Back in 2013, we pulled together a list of the about underrated techno albums of the terminal 25 years – and in that location turned out to be and then many we had to publish a sequel. Hardly surprising, really: techno's meditative aptitude and way with a high-concept has, broadly speaking, made it a particular friend to the album format.
Not so with house albums.
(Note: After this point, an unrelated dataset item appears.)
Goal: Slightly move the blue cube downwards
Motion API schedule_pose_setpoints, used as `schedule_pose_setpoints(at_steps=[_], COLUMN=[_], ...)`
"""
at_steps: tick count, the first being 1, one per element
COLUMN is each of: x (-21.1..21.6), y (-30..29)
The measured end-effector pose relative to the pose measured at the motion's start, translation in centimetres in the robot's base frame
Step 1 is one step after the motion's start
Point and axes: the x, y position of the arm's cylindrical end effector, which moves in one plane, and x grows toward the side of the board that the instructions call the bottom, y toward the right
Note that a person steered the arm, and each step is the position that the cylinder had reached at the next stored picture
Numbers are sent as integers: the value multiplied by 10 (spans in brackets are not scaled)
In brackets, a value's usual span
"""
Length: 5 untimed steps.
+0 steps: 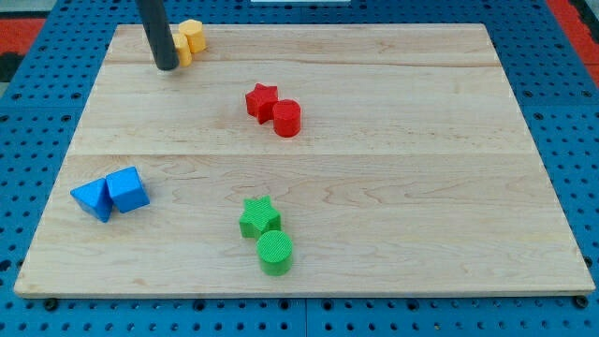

From the early on years onwards, firm producers have, for the nigh office, aimed pointedly at the flooring. Some of that is arguably structural: looser and lither than their techno counterparts, firm records tend to be less well suited to the blinds-downwards-headphones-on listening feel. But it's too a mark of a audio that, across continents and scenes, has typically been meted out in 12″ micro-doses. When an infrequent business firm creative person anthology arrives, it inevitably zooms to the top of the barrel with bends-inducing speed, leaving a trail of okay-to-weak LPs in its wake.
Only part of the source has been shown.